Thursday, July 7, 2011

My Isaac

so one would think by that title I am going to talk about a person.   Church last night got me.   the preaching convicted me on things I am unnecessarily holding on to.  I am about to admit things about me I don't like.  I saw some of the ugly in me that I don't like to think about.  I like to think I am perfect.  I like to think I have it all together.  I like to think that I have nothing that I need to get rid of in my life.  If this were so then Christ died for nothing.  But no, he dies for this very sin I am struggling with.  I am then humbled and grateful that He does not hold this against me and love me despite me.   Grace is not something I can ever fully grasp but am truly thankful for.  I hear a sermon on Abraham and Isaac.  I was fine.  I am thinking"'I can think of a few people who need to hear this"  Then the question gets asked "What is your Isaac?"  meaning what are you holding on to that you wont give over to God.  Are there hurts that you are holding on t?.   UGH!!  Fine God...yes.  I struggle with total forgiveness of hurts done to me.  Especially when they are complete fabricated lies that call my character and family members character into question.  I hold on to the hurt and in some way hope that the same is done to them.  It is not a pretty quality I like about myself nor do I want to justify it as human nature.  For months now I have been dealing with this with a situation that no details will be given on here or anywhere public.  I have daily said I forgive but they have just been words.  God commands me to forgive.  He does not say forgive if you feel like it.  He does not say forgive only if the person/people say I am sorry.  He does not say forgive only if the people find out the whole story and  come to you to find out the other side.  He says" forgive like I forgave you"  I don't deserve it.  I know my heart.  This means I do not have the right to hold on to unforgiveness.  This means I just do it and free myself.  This means doing certain things to remove temptation to be bitter and unforgiving.  This involves not replaying the situations over and over in my head.  This involves not letting my imagination take over.  This involves block buttons on Facebook.  (If i can't see Facebook pages and comments, I stop thinking about it)  This involves giving up control.  I DON'T like to do that but it is necessary to move on and be free.  It is necessary to become more like Christ which is my ultimate desire. 

1 comment:

Anonymous said...

I have found that forgiveness is a process.
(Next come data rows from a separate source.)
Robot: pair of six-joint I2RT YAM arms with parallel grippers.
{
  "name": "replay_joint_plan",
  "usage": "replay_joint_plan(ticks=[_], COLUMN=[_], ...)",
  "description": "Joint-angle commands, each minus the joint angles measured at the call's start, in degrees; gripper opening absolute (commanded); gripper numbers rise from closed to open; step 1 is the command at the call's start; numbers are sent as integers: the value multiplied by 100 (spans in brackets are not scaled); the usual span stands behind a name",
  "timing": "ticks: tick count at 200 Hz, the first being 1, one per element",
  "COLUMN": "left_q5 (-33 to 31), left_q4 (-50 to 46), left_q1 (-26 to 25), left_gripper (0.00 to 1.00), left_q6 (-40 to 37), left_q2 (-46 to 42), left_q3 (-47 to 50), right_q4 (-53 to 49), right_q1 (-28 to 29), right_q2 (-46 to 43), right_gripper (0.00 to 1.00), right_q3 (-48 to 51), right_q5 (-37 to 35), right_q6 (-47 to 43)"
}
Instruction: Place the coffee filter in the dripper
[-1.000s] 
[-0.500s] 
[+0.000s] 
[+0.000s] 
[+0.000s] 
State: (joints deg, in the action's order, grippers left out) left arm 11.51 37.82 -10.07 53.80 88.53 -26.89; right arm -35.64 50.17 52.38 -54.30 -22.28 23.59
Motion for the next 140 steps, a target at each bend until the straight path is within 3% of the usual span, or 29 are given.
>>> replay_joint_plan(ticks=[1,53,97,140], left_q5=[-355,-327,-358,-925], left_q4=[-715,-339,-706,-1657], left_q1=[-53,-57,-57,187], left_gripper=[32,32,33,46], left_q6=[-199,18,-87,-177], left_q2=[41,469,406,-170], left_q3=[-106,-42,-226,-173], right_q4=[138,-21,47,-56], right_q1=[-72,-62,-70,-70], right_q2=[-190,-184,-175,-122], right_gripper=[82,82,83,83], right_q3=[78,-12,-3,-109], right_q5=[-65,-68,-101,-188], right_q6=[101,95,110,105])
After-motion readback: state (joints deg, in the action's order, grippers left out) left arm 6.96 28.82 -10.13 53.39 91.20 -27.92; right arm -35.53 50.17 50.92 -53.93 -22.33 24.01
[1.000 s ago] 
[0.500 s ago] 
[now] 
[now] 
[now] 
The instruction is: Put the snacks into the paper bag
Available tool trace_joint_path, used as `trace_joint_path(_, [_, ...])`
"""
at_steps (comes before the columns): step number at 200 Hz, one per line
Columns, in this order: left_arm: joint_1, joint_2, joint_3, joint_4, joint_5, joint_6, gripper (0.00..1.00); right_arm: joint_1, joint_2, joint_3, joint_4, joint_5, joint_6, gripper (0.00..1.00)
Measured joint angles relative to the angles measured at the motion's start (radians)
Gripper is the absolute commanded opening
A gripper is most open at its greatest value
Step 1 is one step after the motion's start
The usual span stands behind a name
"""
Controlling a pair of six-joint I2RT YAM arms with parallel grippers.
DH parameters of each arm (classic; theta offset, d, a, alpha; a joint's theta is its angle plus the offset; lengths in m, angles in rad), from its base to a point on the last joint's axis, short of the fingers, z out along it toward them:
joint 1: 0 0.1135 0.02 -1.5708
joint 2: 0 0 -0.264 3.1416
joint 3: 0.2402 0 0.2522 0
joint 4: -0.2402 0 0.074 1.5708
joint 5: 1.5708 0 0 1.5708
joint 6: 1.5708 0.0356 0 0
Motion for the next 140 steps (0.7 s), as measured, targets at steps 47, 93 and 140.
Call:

You choose to walk in it every day. It takes a long time. It's the CHOICE that matters to God. Emotions can be liars but you keep telling yourself "no I choose to forgive. No I choose to forgive" for as long as it takes. And yes, blocking is ok. You do what you need to keep your mind from going down those paths. You take every thought captive. I picked a verse every week that I would recite over and over and over each time those bile raising thoughts entered my head. It doesn't happen over night. It's been almost two years and this month is the first time I have really felt I can walk in peace and then only by not letting my mind or my eyes go where they should not. He gives more than enough grace to cover the path you are walking...it's simply not a fast one. Love you!